#### Problem details
Every line below that has "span" in it should be copied.

#### Data segment
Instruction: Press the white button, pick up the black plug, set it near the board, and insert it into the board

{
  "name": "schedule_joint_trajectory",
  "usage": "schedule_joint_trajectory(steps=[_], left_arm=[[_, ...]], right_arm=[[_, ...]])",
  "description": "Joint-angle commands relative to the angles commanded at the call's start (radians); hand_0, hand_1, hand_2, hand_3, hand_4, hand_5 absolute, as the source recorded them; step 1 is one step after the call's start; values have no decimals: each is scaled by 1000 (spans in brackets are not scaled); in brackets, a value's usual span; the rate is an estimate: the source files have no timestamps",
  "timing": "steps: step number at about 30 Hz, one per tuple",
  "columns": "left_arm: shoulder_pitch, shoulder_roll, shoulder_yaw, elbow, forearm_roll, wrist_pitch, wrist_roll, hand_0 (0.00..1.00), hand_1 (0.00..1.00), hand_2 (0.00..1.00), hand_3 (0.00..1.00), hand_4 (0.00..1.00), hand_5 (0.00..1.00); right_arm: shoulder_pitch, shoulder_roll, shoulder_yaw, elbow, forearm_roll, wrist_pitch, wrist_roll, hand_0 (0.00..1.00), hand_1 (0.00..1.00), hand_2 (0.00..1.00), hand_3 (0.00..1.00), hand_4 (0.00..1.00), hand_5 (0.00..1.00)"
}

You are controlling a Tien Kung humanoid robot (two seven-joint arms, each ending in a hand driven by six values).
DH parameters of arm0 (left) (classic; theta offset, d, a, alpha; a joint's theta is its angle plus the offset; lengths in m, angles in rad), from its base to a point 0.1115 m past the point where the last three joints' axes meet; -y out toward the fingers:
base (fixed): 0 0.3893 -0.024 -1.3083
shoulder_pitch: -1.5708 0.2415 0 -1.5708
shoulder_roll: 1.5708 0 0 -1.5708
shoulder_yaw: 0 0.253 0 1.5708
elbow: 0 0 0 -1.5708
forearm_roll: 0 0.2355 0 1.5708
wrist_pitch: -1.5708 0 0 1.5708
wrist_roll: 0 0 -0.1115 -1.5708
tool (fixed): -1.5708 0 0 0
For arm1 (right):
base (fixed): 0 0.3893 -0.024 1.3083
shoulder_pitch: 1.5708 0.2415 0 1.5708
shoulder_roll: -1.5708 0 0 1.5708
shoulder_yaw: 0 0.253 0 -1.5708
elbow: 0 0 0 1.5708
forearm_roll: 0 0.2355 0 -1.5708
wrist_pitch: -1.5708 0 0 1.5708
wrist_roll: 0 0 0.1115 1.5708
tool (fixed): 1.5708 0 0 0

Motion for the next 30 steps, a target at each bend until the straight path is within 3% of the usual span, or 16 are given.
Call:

#### Worked solution
  "description": "Joint-angle commands relative to the angles commanded at the call's start (radians); hand_0, hand_1, hand_2, hand_3, hand_4, hand_5 absolute, as the source recorded them; step 1 is one step after the call's start; values have no decimals: each is scaled by 1000 (spans in brackets are not scaled); in brackets, a value's usual span; the rate is an estimate: the source files have no timestamps",
Motion for the next 30 steps, a target at each bend until the straight path is within 3% of the usual span, or 16 are given.

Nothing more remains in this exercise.